Edit: update following Will's suggestions: Leaving the values in the geom_point call untouched, i.e.

geom_point(aes(colour = MeanETemp24hU2M), size = 0.5) +

(rather than rescaling them to 0:1), the following code:

scale_colour_stepsn(colours = c("red", "yellow", "green", "yellow", "red"),
                      limits = c(0, 40),
                      guide = guide_coloursteps(even.steps = FALSE,
                                                show.limits = TRUE),
                      breaks = c(0, 22, 25, 26, 29, 40)) +

Produces:

stepsn close

Which is close but

A. the colours vector doesn't match the breaks bins

B. the colours themselves are blends rather than being the true R colours. Using a modification of Will's example:

x <- 1:100
y <- runif(100) * 100
tibble(x, y) %>% 
  ggplot() +
  aes(x = x, y = y, color = y) +
  geom_point() +
  scale_color_stepsn(
    colours = c("red", "yellow", "green", "yellow", "red"),
    breaks = c(0, 0.2, 0.4, 0.6, 0.8, 1) * 100)

Produces:

willexample

The values are right and align to the colour bins properly (IDK why mine don't given the same formulation), but the colours are diluted blends - compare the red in that image to the red at the end of the rainbow in the second image.


Solution

  • Looks like you were close for scale_color_stepsn, if you pass your rescale argument to breaks instead, it might work. I think the following does what you were hoping for?

    library(tidyverse)
    
    x <- 1:100
    y <- runif(100)
    tibble(x, y) %>% 
      ggplot() +
      aes(x = x, y = y, color = y) +
      geom_point() +
      scale_color_stepsn(
        colours = c("red", "yellow", "green", "yellow", "red"),
        breaks = c(0, 0.2, 0.4, 0.6, 0.8, 1)
      )
    

    Can replace scale_color_gradientn, which is much prettier!

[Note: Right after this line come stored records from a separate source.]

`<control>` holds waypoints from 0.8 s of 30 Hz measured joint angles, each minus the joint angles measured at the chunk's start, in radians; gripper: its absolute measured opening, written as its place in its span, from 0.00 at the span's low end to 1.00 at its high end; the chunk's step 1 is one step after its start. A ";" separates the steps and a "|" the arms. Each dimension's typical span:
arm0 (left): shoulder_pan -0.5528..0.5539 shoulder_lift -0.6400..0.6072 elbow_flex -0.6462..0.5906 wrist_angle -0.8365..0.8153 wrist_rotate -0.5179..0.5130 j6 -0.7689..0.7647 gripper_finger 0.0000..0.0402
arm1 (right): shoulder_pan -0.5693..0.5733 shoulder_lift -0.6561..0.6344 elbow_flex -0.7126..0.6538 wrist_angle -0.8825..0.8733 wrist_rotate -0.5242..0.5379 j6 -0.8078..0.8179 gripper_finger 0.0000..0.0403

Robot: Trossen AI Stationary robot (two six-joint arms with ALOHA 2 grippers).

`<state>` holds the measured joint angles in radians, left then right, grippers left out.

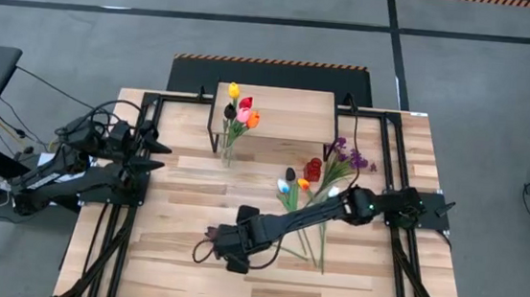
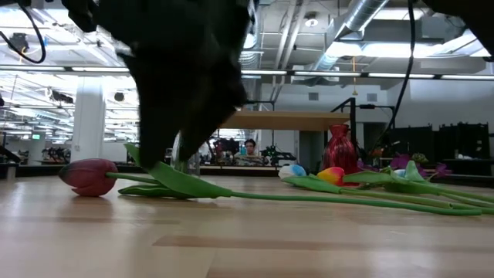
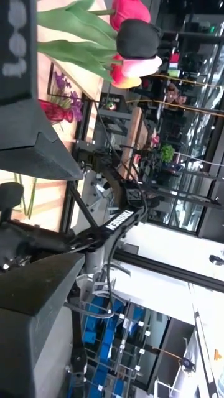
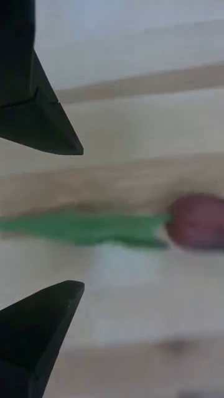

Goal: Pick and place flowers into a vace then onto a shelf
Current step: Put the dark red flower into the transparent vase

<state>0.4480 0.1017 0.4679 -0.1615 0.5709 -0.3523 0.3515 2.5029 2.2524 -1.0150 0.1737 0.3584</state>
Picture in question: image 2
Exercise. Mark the pale white artificial tulip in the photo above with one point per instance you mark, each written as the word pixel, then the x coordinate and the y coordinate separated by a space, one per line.
pixel 411 173

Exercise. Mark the white building pillar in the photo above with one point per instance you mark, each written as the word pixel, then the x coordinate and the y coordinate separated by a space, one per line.
pixel 88 123

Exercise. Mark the white and blue artificial tulip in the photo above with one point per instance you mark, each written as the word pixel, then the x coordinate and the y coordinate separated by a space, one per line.
pixel 292 171

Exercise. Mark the clear glass vase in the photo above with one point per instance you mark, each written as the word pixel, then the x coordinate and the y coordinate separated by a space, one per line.
pixel 191 168

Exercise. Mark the black cabinets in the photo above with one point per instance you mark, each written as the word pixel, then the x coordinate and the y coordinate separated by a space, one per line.
pixel 463 141

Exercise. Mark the black bar with light strips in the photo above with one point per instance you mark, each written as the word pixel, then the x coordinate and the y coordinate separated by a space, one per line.
pixel 328 73

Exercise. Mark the maroon artificial tulip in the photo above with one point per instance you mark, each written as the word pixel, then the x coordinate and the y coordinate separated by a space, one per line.
pixel 88 177

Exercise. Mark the wooden shelf with black legs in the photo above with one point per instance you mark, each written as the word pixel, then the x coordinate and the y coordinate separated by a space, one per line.
pixel 289 120

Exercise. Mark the red ribbed glass vase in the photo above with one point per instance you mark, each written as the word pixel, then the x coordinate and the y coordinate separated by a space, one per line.
pixel 339 152

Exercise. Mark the purple artificial flower bunch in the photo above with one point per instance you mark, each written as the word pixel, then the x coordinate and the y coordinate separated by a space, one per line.
pixel 401 160

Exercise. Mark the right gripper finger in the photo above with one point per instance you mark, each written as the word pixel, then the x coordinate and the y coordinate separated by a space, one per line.
pixel 162 116
pixel 216 96

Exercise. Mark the silver corrugated ventilation duct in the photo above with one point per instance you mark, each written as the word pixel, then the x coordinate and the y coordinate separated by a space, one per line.
pixel 255 58

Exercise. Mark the silver smooth ventilation duct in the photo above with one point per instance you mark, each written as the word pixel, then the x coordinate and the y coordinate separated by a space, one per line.
pixel 361 15

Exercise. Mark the person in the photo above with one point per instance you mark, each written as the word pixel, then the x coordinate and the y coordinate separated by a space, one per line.
pixel 250 148

    scale_color_gradientn(
        colours = c("red", "yellow", "green", "yellow", "red"),
        breaks = c(0, 0.2, 0.4, 0.6, 0.8, 1)
    

    EDIT:

    The rescale issue is definitely causing a problem. I think this solution will work for scales_color_gradientn. Note I changed the test data frame up a little.

    library(tidyverse)
    
    x <- seq(0, 40, 0.25)
    y <- seq(0, 40, 0.25)
    tibble(x, y) %>% 
      ggplot() +
      aes(x = x, y = y, color = y) +
      geom_point() +
      scale_color_gradientn(
        colours = c("red", "yellow", "green", "yellow", "red"),
        values = scales::rescale(c(0, 22, 25, 26, 29, 40))
      )
    

    I tried several times to get something nice with scales_color_stepsn, but as you saw, this function seems to assign the "pure" colors at the breaks and merges the colors for values in between them (I wasn't able to understand some of the other unusual behavior with colors being out of order, etc., though). I think if you want a stepped gradient of pure red/yellow/green colors, my original comment is probably the best approach - assign a value in your data frame to map the colors to. The legend in the above code has evenly spaced labels, if you want to label the the breaks, add breaks = c(0, 22, 25, 26, 29, 40) to the arguments, although I found it difficult to read the labels that way. HTH.